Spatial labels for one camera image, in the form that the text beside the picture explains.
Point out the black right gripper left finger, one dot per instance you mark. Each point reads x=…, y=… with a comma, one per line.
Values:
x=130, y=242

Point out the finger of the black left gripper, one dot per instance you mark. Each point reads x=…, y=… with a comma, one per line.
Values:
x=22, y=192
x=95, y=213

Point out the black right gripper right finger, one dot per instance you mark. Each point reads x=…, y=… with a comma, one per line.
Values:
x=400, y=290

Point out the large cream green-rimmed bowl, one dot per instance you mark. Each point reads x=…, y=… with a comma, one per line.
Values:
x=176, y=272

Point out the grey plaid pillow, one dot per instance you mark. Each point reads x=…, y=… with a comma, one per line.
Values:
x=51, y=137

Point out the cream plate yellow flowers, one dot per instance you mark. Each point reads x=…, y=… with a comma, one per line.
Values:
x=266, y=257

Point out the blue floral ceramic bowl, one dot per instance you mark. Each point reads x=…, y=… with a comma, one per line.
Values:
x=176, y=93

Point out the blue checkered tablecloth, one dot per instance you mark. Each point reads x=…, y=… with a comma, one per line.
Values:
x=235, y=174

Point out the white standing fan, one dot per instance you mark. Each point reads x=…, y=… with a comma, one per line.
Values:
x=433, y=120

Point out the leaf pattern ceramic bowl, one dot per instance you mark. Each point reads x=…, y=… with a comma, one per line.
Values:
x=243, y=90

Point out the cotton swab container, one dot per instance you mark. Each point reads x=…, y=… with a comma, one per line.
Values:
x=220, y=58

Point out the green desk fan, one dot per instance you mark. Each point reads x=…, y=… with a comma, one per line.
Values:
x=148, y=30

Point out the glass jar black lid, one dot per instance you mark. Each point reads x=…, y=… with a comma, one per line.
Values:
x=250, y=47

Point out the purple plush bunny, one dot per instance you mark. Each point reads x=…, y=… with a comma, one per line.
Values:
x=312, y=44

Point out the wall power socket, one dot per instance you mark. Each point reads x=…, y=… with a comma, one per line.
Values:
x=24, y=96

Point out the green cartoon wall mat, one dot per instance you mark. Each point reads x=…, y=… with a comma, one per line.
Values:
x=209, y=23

> _Problem description_: Your task is to reproduce the entries exactly, starting at the first line and ending with the line containing "Point out the finger".

> _Solution below_:
Spatial labels for one camera image, in the form that the text beside the picture explains.
Point out the black right gripper left finger, one dot per instance you mark. Each point reads x=…, y=… with a comma, one per line.
Values:
x=130, y=242

Point out the finger of the black left gripper, one dot per instance you mark. Each point reads x=…, y=… with a comma, one per line.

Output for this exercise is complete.